* [WHAT THIS TASK INVOLVES] Copy out each line of the data that holds the string "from".

### COLLECTED MATERIAL

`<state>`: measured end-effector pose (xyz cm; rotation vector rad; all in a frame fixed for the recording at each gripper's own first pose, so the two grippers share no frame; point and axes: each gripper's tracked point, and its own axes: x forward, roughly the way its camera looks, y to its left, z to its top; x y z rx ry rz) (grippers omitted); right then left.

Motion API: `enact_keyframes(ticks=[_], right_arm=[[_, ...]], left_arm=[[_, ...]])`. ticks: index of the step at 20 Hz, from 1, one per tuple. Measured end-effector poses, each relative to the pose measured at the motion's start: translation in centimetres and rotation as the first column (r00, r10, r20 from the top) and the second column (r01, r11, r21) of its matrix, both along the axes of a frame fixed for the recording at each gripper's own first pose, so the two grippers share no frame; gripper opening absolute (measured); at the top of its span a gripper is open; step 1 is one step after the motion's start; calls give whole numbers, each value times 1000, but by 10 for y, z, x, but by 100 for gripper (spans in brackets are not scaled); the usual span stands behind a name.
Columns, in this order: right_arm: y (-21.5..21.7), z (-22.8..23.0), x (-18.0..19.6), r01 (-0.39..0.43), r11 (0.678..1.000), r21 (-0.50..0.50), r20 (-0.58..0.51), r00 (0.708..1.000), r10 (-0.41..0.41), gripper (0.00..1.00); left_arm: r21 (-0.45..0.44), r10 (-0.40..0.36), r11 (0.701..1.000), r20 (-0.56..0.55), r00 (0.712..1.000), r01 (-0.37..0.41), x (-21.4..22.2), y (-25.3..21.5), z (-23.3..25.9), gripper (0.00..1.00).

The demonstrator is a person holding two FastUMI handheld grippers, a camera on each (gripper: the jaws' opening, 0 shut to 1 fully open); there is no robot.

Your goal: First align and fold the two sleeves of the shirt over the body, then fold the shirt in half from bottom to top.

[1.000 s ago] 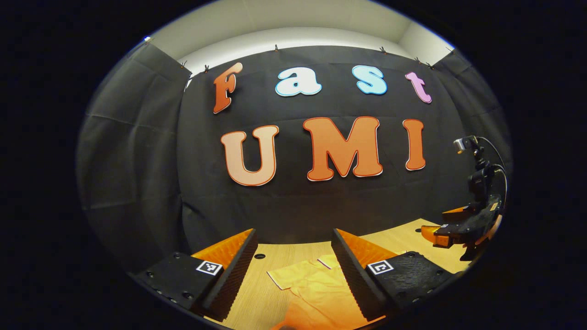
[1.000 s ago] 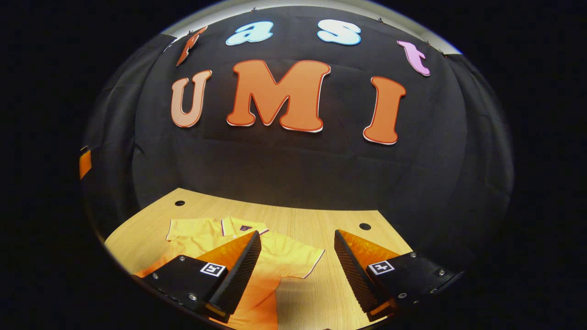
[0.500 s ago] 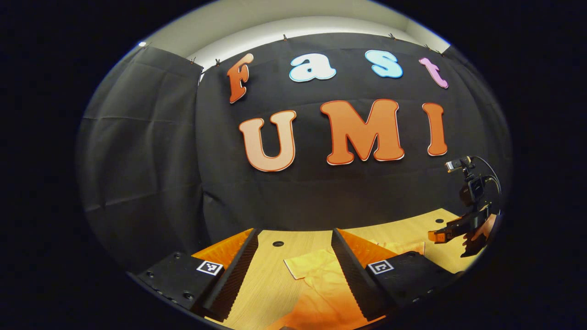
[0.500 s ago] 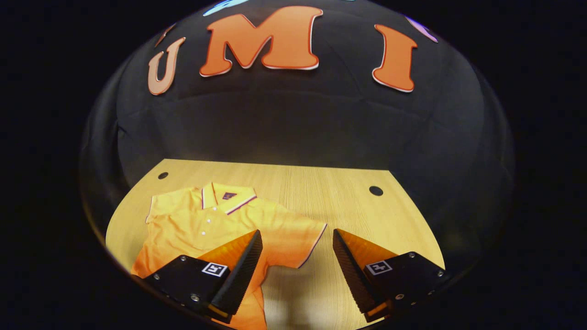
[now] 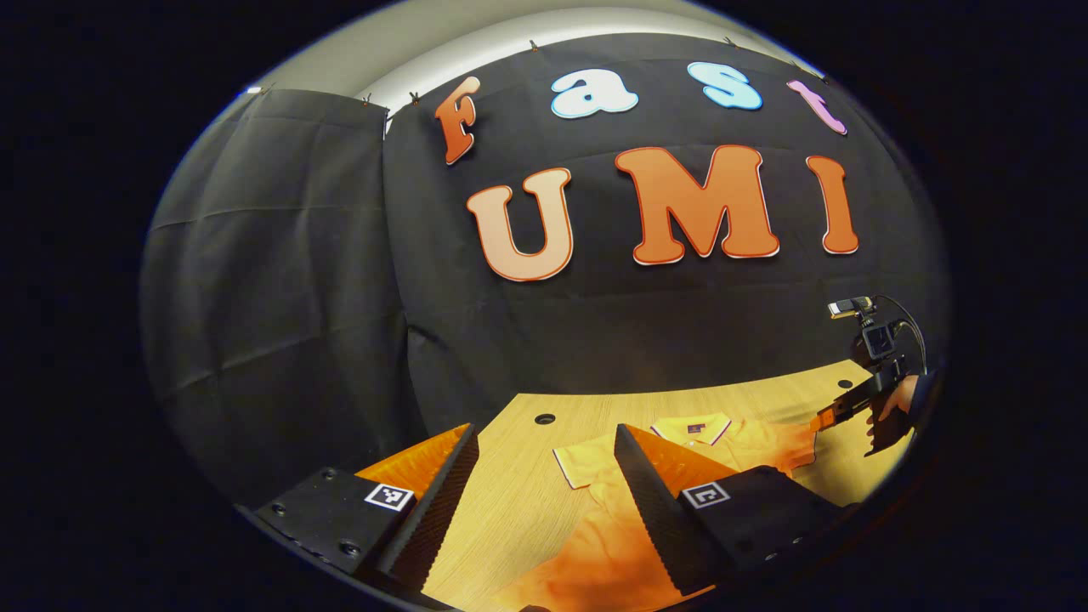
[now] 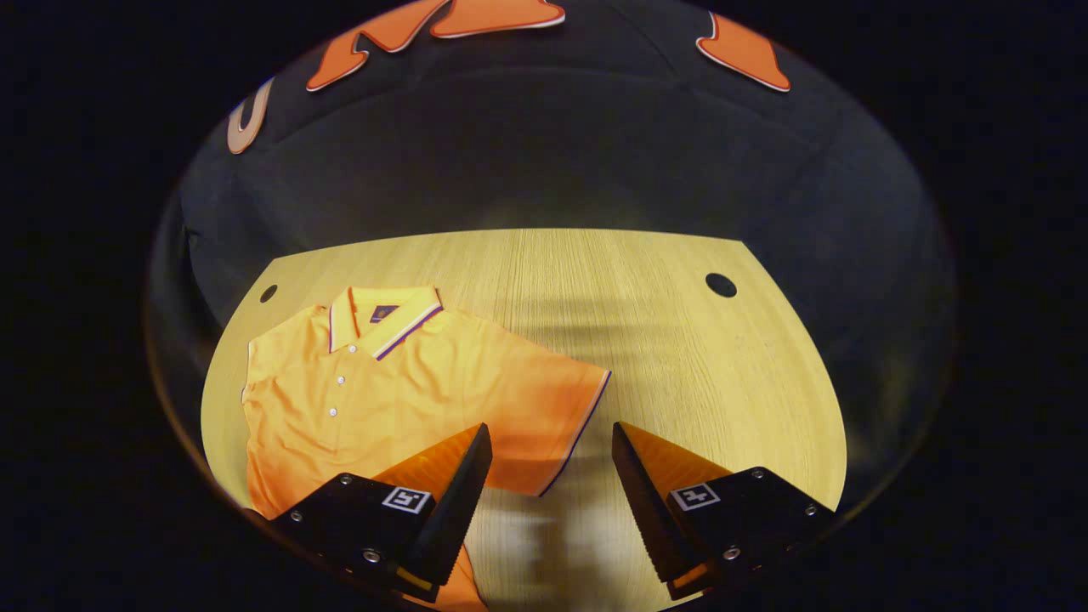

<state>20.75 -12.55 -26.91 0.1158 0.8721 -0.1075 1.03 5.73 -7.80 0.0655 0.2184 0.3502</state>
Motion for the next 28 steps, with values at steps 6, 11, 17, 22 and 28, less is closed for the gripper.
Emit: enact_keyframes(ticks=[6,11,17,22,28], right_arm=[[-13,-36,16,19,1000,24,-141,990,-16,74],[-15,-61,28,24,999,42,-253,967,-13,72],[-14,-71,42,19,999,37,-311,950,-7,71],[-13,-73,49,38,998,46,-334,942,-21,48],[10,-46,63,35,976,216,-255,967,21,6]], left_arm=[[5,30,1000,-58,998,-30,-1,2,-11,99],[5,31,1000,-90,996,-30,0,1,-17,99],[-1,26,1000,-113,993,-26,1,-1,-23,100],[-11,33,999,-121,992,-35,1,0,-29,99],[-7,36,999,-113,993,-37,0,-1,-26,99]])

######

* [SOLUTION]
Motion API: `enact_keyframes(ticks=[_], right_arm=[[_, ...]], left_arm=[[_, ...]])`. ticks: index of the step at 20 Hz, from 1, one per tuple. Measured end-effector poses, each relative to the pose measured at the motion's start: translation in centimetres and rotation as the first column (r00, r10, r20 from the top) and the second column (r01, r11, r21) of its matrix, both along the axes of a frame fixed for the recording at each gripper's own first pose, so the two grippers share no frame; gripper opening absolute (measured); at the top of its span a gripper is open; step 1 is one step after the motion's start; calls give whole numbers, each value times 1000, but by 10 for y, z, x, but by 100 for gripper (spans in brackets are not scaled); the usual span stands behind a name.
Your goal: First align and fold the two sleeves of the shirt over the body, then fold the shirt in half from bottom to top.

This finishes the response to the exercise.